### Work task
Based on the entries below, how many lines contain the word "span"? Respond with only the number.

### Raw data
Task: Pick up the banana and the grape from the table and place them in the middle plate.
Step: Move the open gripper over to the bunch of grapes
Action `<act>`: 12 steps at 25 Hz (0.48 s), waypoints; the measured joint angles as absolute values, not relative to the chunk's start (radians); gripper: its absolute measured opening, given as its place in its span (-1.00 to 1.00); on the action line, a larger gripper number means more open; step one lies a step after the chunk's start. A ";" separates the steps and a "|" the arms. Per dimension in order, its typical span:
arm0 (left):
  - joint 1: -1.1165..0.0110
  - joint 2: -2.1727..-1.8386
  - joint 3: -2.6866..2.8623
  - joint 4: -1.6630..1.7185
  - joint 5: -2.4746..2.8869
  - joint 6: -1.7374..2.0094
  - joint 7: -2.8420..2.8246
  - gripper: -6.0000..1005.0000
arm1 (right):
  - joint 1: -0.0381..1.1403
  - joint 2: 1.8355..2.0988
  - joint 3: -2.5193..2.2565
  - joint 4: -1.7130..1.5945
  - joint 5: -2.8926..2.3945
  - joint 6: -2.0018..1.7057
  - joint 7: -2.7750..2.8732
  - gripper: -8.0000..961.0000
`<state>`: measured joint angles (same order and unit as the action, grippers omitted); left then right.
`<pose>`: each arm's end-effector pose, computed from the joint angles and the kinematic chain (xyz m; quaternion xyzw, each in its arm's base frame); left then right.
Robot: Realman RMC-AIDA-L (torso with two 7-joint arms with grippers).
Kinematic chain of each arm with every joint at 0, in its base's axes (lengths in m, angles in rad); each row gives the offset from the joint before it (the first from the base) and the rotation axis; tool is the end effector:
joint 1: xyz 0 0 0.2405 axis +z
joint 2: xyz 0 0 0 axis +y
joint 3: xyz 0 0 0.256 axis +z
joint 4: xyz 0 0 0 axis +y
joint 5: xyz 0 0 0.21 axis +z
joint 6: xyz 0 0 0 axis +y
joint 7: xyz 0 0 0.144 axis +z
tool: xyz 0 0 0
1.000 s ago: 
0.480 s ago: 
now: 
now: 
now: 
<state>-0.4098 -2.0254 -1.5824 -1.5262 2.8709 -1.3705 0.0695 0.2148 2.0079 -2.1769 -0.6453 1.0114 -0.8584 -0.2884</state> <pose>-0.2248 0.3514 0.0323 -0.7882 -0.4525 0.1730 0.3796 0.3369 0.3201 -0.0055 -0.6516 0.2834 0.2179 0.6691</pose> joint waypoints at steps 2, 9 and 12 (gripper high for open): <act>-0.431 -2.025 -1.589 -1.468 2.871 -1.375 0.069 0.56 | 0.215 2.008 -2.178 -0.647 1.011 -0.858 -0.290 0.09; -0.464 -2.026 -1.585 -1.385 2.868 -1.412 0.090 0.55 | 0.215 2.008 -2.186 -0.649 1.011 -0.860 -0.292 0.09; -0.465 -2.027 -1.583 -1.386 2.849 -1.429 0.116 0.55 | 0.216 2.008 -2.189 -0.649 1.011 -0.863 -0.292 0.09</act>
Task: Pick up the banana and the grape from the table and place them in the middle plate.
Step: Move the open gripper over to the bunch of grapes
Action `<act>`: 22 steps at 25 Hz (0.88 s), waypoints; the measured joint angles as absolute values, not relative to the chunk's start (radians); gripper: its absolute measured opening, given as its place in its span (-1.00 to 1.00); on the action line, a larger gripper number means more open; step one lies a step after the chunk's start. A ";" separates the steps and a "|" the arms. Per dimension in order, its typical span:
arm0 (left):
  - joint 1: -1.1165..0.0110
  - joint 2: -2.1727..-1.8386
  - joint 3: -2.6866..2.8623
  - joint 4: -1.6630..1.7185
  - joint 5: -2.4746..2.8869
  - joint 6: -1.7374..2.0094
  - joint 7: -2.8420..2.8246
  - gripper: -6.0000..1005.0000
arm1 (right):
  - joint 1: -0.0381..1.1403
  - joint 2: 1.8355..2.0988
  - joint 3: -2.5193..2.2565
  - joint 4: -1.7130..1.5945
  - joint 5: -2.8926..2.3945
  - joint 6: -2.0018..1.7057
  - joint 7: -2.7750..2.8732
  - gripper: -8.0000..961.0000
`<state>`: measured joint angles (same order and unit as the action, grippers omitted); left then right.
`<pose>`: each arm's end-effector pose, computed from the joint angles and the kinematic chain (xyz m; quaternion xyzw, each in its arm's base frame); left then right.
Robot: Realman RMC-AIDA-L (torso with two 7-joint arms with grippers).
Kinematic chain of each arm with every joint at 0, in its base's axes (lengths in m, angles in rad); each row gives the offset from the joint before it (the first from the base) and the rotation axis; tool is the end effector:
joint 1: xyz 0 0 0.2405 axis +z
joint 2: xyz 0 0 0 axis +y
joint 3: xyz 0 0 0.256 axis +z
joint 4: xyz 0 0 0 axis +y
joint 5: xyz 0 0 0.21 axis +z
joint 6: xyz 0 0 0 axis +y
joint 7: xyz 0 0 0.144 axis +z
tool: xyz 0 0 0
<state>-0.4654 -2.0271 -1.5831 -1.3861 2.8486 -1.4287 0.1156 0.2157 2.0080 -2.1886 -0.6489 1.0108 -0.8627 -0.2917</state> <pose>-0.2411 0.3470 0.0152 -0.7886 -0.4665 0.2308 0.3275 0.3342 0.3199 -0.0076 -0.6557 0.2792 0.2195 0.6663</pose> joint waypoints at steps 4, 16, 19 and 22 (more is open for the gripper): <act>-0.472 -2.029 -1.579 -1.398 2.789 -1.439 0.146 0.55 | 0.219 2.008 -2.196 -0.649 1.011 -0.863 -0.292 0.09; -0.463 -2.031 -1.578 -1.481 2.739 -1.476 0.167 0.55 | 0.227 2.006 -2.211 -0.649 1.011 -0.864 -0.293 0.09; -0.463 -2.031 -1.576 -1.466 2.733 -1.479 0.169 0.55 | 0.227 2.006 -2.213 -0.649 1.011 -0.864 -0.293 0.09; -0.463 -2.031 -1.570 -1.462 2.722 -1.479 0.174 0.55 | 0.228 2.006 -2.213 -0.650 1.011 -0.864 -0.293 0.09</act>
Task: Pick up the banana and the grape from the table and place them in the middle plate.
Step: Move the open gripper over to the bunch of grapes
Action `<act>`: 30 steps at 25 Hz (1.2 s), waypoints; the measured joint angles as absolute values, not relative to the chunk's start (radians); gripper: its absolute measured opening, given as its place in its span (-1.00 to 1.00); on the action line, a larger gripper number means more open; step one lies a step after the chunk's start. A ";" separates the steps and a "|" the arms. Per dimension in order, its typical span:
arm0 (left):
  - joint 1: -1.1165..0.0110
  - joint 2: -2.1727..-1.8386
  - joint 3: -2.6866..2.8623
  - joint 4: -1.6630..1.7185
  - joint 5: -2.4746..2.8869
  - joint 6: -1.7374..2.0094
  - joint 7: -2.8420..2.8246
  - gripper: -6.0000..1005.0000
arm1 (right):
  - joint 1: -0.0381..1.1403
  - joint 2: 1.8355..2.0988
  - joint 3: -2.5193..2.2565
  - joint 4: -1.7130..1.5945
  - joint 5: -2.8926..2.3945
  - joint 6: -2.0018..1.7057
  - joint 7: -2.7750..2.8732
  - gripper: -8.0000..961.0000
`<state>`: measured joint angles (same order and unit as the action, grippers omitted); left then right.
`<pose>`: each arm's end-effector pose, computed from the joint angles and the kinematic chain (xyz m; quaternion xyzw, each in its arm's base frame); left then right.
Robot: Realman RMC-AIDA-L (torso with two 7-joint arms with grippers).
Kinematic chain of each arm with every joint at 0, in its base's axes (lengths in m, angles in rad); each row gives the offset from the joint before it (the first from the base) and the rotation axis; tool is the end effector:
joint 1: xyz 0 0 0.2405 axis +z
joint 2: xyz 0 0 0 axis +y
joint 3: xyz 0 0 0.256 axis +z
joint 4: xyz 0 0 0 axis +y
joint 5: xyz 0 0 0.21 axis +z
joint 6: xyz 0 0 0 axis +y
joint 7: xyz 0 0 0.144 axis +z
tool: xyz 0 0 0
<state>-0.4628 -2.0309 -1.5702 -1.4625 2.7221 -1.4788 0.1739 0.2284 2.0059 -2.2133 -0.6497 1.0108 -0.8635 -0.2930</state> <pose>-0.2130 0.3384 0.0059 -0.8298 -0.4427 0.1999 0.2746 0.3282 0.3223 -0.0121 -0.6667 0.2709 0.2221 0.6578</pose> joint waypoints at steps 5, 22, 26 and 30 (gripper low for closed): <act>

### Solution for this exercise
3